United Kingdom, The Law of War on Land being Part III of the Manual of Military Law, The War Office, HMSO, 1958, § 410.
The UK LOAC Manual (2004) states:
10.8. The commander to whom a parlementaire is sent is not obliged to receive him in every case. However, it is no longer permissible for a belligerent to declare beforehand, even for a stated period, that he will not receive parlementaires. However, the commander is entitled to take all steps necessary to protect the safety of his position or unit and to prevent the parlementaire from taking advantage of his visit to secure information.
10.8.1. The reason for these security measures is that there may be troop movements in progress or, owing to the state of the defences, it may be considered undesirable to allow an envoy to approach a besieged locality. Measures taken may involve prescribing the route he takes, the hour and place of his visit or even blindfolding.

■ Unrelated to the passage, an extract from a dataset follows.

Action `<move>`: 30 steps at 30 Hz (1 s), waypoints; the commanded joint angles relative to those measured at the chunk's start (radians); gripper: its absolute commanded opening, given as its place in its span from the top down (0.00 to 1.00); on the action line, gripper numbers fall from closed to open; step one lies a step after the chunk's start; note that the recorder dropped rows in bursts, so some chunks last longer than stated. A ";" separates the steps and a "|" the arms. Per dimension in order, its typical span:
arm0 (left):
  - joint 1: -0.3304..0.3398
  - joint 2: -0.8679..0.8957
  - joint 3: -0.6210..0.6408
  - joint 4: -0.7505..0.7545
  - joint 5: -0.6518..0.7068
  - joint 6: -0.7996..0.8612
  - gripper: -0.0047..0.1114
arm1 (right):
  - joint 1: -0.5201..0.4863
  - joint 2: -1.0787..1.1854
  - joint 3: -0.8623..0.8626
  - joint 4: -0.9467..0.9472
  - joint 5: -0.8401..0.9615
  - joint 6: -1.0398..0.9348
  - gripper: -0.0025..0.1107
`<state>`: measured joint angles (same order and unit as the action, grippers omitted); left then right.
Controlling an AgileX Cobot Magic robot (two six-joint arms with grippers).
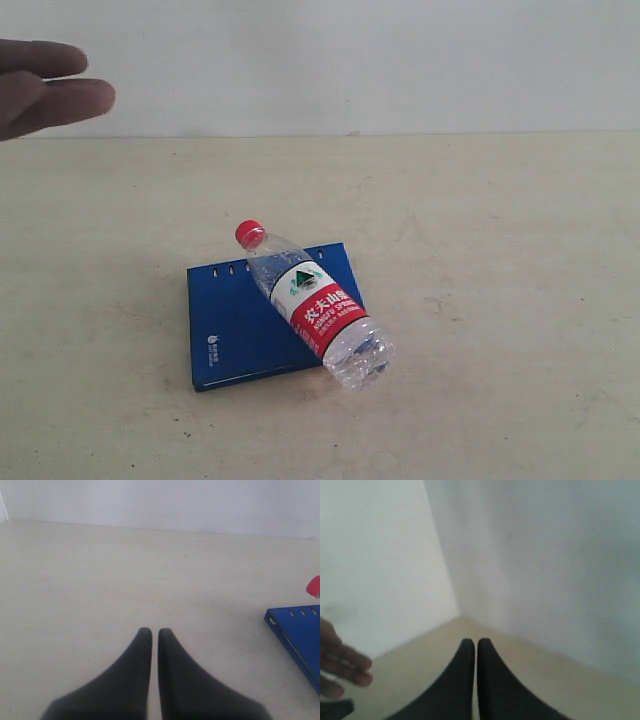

An unnecessary repetition of visits need not be allowed. 
United Kingdom, The Manual of the Law of Armed Conflict, Ministry of Defence, 1 July 2004, §§ 10.8–10.8.1
The UK Military Manual (1958) states:
A commander has the right to detain a parlementaire temporarily if the latter abuses his position. In addition, a commander has, by a customary rule of international law, the right to retain a parlementaire so long as circumstances require, if the latter has seen anything, knowledge of which might have adverse consequences for the receiving forces, or if his departure would coincide with movements of troops whose destination or employment he might guess. 
United Kingdom, The Law of War on Land being Part III of the Manual of Military Law, The War Office, HMSO, 1958, § 412.
The UK LOAC Manual (2004) states:
A commander has the right to detain a parlementaire temporarily if the latter abuses his position. In addition, a commander has, by a customary rule of international law, the right to retain a parlementaire so long as circumstances require, if the latter has seen anything, knowledge of which might have adverse consequences for the receiving forces. It is not, however, an abuse of his position for the parlementaire to report back anything he may have observed. 
United Kingdom, The Manual of the Law of Armed Conflict, Ministry of Defence, 1 July 2004, § 10.9.